スイスの会社NeuroRestoreの科学者らは、マウスで脊髄損傷時の神経再生を刺激し、神経を本来の標的に再接続するように導き、それによって可動性を回復することが証明された遺伝子治療を開発したとサイエンス誌に報告した。

歩行実行中枢に投影される下部胸髄の再生プロセスの脊髄全体の視覚化。画像ソース: EPFL/.Neurorestore

マウスやヒトで脊髄の一部が損傷すると、最初は麻痺が起こり、その後広範囲にわたる運動機能が自然に回復します。しかし、脊髄が完全に損傷した後は、脊髄の自然な修復が起こらず、回復することは不可能です。重度の損傷後の効果的な回復には、神経線維の再生を促進する戦略が必要ですが、運動機能を正常に回復するためにこれらの戦略に必要な条件は依然としてわかりにくいです。

「5年前、我々は解剖学的に無傷な脊髄損傷でも神経線維が再生できることを実証した」と研究の上級著者であるマーク・アンダーソン氏は述べた。 「しかし、新しい線維が病変の反対側の正しい位置に接続できなかったため、これでは運動機能を回復するには十分ではないことにも気づきました。」アンダーソンは、NeuroRestore の CNS 再生担当ディレクターであり、Wyss Center for Biological and Neural Engineering の科学者です。

歩行実行中枢に投影される下部胸髄再生の全脊髄視覚化。
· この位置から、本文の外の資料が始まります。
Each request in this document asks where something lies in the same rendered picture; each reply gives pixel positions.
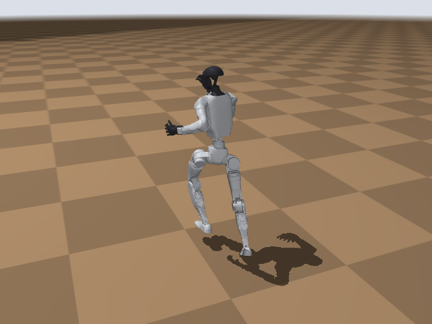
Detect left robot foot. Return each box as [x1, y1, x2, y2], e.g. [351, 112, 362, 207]
[194, 221, 212, 234]

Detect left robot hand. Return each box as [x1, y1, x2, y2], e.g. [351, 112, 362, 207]
[165, 120, 183, 136]

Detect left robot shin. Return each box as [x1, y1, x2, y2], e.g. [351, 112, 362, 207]
[188, 181, 209, 225]

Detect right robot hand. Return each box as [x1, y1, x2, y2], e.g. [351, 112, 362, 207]
[195, 75, 212, 94]

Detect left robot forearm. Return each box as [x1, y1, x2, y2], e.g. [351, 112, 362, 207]
[177, 119, 203, 135]

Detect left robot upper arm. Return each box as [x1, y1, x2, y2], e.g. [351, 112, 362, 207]
[194, 97, 209, 132]

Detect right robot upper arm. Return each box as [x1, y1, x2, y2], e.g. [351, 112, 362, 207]
[228, 92, 238, 117]

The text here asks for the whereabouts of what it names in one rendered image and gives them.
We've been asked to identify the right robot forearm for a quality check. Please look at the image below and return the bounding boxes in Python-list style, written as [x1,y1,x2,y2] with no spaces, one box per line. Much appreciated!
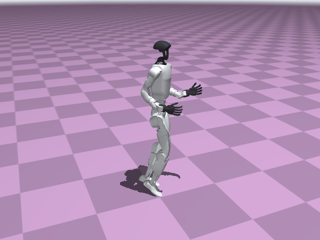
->
[141,90,164,112]

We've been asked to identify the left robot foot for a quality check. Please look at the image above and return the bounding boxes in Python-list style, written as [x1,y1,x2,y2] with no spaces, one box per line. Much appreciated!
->
[139,174,160,186]

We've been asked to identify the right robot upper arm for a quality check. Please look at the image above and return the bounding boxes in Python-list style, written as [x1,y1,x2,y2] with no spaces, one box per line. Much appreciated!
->
[140,66,162,96]

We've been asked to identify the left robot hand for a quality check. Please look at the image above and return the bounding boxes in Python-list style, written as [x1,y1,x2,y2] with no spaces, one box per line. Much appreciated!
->
[182,83,202,98]

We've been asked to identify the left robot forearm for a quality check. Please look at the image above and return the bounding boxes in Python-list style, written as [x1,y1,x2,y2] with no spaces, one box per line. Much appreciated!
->
[169,86,187,99]

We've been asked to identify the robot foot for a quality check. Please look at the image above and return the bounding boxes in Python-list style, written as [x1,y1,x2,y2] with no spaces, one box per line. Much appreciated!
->
[139,174,160,186]
[143,179,163,197]

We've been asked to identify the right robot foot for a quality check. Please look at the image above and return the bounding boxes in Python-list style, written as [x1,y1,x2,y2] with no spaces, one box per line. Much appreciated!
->
[143,179,163,197]

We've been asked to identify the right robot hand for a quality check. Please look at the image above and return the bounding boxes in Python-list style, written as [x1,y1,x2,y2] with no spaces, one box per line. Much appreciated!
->
[159,102,183,116]

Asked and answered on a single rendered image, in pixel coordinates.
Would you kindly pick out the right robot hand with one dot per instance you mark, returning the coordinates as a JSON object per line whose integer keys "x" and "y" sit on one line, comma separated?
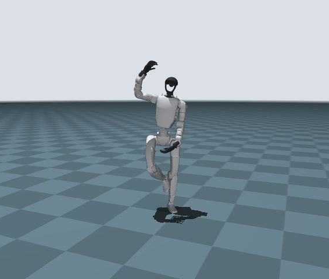
{"x": 147, "y": 67}

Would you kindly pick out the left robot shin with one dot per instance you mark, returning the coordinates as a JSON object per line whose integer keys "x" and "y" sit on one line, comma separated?
{"x": 172, "y": 189}

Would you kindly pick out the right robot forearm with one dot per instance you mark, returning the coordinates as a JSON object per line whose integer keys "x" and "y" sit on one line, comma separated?
{"x": 138, "y": 82}

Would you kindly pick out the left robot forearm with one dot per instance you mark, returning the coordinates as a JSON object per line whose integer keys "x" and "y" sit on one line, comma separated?
{"x": 179, "y": 134}

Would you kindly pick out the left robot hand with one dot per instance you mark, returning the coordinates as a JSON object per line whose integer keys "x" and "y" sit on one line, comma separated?
{"x": 171, "y": 148}

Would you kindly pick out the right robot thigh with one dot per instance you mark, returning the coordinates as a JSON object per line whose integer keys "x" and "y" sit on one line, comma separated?
{"x": 150, "y": 154}

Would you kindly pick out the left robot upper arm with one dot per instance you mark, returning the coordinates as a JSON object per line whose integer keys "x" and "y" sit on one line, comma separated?
{"x": 182, "y": 112}

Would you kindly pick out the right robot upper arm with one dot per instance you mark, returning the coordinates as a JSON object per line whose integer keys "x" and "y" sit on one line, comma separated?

画像ソース: EPFL/.Neurorestore

研究者らは、カリフォルニア大学ロサンゼルス校(UCLA)およびハーバード大学医学部の同僚と協力し、ジュネーブのEPFLキャンパスバイオテクノロジー施設にある高度な機器を使用して詳細な分析を実施し、部分的な脊髄損傷後の脊髄の自然修復にどのタイプのニューロンが関与しているかを特定した。この研究の筆頭著者であるジョーダン・スクエア氏は、「単細胞核RNA配列決定を用いた我々の観察は、再生しなければならない特定の軸索を明らかにしただけでなく、運動機能を回復するにはこれらの軸索が本来の標的と再接続しなければならないことも明らかにした」と述べた。研究チームの研究結果は、『サイエンス』誌2023年9月22日号に掲載された。

彼らの発見は、多角的な遺伝子治療を設計するための基礎を提供します。科学者らは、神経線維を再生するためにマウスの同定されたニューロンの成長プログラムを活性化した。特定のタンパク質を上方制御して、病変の中心部を通るニューロンの成長をサポートします。そして再生神経線維を病変の下の自然な標的に引き寄せるためのガイダンス分子を投与した。 「損傷後に自然に起こる脊髄修復機構の一部を再現する治療戦略を設計したとき、私たちは自然からインスピレーションを受けました」とスクエア氏は語った。

歩行実行中枢に投影される下部胸髄の再生プロセスの脊髄全体の視覚化。画像ソース: EPFL/.Neurorestore

解剖学的に完全な脊髄損傷を負ったマウスは歩行能力を回復し、部分損傷後に自然な歩行に戻ったマウスと同様の歩行を示しました。この観察は、神経外傷後に運動機能を正常に回復するための再生療法の未知の条件を明らかにします。 「私たちの遺伝子治療が、脊髄の電気刺激を伴う他の治療法と相乗効果を発揮することを願っています」と、この研究の上級著者でニューロリストアの代表者であるグレゴワール・クルティーン氏とジョセリン・ブロック氏は語った。 「脊髄損傷を治療するための完全な解決策には、2つのアプローチが必要であると考えています。関連する神経線維を再成長させる遺伝子治療と、損傷部位で運動を生み出す神経線維と脊髄の能力を最大化する脊髄刺激です。」

この種の遺伝子治療を人間に使用できるようになるまでには多くのハードルを乗り越えなければなりませんが、科学者たちは最初の一歩を踏み出し、今後数年間でこの偉業を現実にするために必要な技術を開発しています。